Monday, July 2, 2012


If you take your dogs to Quarrie/Quarry Road in Wainfleet and take them down to the West Side Quarry -- PLEASE leave if you see a bleach-blonde woman; 5'9", slim build, accompanied by a dirty-blonde man; 5'7", stocky build and their VERY AGGRESSIVE TO SMALL DOGS nicely built (90-ish lbs) INTENSE Rottweiler. 

The man has no understanding of dog communication -- the Rottie was clearly stalking us (Mom/Me/Avi + 3 Rat Terriers and a Yorkie-Poo) as they entered the quarry; our dogs were leashed up; he SLIPS HIS LEAD and his dog bee-lined toward us. Kara and Jiggs took off (thankfully), I had Misty; the Rottie chased and nipped her a few times before his VERY SLOW owner came and caught him. 

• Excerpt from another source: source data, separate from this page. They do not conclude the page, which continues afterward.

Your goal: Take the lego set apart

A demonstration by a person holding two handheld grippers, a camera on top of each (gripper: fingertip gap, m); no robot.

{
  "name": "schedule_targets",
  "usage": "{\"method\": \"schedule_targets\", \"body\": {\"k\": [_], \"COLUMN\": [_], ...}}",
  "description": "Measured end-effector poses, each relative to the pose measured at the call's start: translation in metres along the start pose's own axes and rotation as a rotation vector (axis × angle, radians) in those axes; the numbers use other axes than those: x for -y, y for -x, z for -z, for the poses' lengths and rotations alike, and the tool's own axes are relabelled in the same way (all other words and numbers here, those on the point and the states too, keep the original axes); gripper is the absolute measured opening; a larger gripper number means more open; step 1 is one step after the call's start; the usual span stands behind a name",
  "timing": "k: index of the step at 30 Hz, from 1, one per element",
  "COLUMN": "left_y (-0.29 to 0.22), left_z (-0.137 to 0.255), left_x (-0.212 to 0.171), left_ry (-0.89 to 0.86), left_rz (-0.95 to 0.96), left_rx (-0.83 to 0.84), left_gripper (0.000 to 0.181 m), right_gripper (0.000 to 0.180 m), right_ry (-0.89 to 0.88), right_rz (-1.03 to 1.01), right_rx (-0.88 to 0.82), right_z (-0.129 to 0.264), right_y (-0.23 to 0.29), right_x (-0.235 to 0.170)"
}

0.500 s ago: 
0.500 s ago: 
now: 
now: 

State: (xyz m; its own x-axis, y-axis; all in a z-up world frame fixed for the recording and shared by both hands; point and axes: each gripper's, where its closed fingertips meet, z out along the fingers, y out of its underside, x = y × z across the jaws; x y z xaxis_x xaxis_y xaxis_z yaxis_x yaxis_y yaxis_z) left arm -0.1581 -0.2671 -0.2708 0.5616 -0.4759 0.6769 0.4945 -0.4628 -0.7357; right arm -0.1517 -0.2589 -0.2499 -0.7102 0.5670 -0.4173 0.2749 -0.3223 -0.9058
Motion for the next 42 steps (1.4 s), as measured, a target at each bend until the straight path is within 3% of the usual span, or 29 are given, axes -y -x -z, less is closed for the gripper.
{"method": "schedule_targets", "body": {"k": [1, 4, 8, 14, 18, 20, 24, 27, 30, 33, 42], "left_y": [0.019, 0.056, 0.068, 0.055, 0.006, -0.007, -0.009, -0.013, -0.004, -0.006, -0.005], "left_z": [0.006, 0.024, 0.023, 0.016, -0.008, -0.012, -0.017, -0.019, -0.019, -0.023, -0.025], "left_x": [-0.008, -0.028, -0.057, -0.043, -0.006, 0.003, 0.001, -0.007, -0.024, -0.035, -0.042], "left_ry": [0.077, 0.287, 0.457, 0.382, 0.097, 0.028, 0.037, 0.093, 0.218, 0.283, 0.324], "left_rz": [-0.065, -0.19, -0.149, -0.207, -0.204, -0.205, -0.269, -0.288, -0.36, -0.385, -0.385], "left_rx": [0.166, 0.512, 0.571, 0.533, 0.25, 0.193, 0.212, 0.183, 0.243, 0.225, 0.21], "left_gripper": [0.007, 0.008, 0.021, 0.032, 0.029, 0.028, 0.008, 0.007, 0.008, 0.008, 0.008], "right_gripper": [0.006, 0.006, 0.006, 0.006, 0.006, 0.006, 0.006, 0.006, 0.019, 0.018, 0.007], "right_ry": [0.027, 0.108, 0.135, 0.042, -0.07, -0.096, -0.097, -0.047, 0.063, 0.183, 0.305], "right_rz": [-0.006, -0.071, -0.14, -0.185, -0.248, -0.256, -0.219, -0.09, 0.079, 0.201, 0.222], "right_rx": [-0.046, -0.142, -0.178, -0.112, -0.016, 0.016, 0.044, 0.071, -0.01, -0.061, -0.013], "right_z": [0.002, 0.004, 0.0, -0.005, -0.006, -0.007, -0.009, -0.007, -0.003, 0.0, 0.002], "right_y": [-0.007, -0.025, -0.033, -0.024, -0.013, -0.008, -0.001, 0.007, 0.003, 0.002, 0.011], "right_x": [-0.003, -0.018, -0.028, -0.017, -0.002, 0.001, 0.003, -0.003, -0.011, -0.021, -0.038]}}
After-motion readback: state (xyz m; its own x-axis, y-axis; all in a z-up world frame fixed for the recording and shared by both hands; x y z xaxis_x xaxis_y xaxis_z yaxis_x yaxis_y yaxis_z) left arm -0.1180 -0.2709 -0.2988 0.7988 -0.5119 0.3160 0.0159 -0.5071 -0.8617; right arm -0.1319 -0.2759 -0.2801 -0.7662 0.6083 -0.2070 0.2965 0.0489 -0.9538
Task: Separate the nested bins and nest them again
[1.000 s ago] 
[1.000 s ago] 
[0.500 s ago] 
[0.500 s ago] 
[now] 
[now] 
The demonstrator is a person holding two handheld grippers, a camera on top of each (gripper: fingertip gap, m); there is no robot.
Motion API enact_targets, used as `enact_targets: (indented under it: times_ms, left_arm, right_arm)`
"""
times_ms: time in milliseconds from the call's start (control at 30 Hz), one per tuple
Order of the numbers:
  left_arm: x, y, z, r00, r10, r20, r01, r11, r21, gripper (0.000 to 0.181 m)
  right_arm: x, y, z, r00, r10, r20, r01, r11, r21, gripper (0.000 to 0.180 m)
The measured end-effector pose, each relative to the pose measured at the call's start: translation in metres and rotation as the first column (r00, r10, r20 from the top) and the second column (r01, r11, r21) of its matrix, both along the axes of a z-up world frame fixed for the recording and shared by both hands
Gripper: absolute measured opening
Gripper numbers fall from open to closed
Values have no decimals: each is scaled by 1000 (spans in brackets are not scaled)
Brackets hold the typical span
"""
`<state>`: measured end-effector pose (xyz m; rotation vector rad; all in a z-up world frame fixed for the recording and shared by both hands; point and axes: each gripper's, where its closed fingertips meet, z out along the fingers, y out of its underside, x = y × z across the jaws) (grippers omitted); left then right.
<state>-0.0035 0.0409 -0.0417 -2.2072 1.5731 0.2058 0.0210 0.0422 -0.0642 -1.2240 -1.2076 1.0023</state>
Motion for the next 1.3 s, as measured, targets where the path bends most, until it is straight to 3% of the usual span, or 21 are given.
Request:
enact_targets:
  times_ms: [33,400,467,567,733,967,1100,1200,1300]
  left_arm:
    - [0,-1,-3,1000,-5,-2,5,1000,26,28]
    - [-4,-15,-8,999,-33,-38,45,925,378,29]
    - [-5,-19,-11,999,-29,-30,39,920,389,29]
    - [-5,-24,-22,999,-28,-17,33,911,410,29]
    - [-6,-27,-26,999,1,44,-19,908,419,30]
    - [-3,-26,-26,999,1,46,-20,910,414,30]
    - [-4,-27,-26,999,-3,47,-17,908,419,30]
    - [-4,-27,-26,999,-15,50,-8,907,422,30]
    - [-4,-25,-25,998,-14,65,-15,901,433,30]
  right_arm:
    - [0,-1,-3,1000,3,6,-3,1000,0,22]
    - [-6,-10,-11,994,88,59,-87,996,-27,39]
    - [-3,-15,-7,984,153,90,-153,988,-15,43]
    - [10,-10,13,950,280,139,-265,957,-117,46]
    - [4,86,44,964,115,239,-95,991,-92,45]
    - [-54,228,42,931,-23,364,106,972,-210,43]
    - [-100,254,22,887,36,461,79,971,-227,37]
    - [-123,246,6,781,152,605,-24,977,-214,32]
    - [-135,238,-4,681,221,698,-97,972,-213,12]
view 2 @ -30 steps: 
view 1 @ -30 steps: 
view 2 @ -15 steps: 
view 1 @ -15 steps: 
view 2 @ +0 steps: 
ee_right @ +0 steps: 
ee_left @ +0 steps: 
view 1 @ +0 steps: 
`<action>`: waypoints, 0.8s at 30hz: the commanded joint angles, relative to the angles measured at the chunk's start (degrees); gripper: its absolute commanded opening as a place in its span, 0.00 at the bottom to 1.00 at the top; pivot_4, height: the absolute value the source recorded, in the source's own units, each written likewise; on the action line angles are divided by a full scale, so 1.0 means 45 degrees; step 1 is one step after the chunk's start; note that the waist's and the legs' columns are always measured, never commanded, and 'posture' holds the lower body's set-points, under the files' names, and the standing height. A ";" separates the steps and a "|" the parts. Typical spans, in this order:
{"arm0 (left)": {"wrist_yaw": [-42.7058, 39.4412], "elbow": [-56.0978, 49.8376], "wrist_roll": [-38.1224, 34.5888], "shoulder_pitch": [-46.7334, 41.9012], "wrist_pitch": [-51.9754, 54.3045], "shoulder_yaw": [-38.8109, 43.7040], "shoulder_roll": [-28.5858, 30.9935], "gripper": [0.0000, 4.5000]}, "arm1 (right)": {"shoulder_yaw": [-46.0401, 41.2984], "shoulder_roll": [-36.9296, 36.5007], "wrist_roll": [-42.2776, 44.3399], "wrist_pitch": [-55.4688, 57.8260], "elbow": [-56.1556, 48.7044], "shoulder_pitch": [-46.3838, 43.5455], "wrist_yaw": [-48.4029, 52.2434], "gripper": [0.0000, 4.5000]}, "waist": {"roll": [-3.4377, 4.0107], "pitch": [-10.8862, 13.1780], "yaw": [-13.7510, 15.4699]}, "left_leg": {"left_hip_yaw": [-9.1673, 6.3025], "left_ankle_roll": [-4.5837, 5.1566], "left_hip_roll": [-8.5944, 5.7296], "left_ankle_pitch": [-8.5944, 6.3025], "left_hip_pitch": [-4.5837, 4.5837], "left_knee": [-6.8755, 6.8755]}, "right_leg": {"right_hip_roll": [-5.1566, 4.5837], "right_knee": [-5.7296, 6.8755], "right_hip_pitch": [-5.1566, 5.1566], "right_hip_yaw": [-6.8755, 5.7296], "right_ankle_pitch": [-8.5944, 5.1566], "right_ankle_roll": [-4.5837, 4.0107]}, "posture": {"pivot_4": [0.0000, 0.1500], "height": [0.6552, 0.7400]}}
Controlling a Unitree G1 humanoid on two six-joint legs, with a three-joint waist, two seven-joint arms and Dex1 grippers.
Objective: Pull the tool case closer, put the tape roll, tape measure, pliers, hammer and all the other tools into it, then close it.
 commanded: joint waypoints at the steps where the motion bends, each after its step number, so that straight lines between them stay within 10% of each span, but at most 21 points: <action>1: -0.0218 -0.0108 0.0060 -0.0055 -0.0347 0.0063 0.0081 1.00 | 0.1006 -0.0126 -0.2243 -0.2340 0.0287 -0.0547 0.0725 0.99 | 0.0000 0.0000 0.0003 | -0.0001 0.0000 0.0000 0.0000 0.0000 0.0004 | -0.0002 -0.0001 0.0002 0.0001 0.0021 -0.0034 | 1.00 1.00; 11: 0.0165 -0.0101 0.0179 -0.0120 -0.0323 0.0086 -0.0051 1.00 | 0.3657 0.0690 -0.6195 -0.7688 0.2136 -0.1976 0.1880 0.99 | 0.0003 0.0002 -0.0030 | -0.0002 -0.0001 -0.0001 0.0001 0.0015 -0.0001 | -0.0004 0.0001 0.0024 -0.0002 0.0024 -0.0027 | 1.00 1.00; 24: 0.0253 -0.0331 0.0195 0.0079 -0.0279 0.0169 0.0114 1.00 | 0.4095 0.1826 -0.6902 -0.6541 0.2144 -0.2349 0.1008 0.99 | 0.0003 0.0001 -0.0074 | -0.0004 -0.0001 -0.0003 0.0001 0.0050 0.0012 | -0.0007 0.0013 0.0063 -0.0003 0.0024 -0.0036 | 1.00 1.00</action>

Very defensive posturing from both man and woman; rationalizing the dog's behaviour, although the lady did ask me if "Anyone had gotten bitten?" (the question did not include the dogs). Very irrational/immature behaviour from the woman (I suspect either drugs or alcohol), waaaay too laid back response from the man. 

They drive either a Red Nissan Pathfinder (newer model) or a Black Ford Escape (newer model). If I can figure out which vehicle is their's; I will post their license plate number.

Please be safe; I don't know what would have happened had I been there alone; the owner was next to useless. For the duration of the summer; I will not be going there again.

Thursday, March 29, 2012

Icky, icky, TICKS

Tickety, tickety, BOO!

If you've been out walking lately in Niagara; you've probably see some hitchhikers on your dog. Maybe found one crawling across the floor? Maybe found one in your bed? Eeeeeeeeeeeeeeeeeeeeeeeeeeeeeeeeeeeeeeeeeeeeeeeeeeeeeee!

My kids call them vampire spiders, and they look something like this;

 I'm not a "Wiki as main source of information" kinda gal; but there is some good basic info. with links; and of course google is your friend;

It is only March (albeit a wet + hot + dry + wet + hot), March; but they are already out crawling around. 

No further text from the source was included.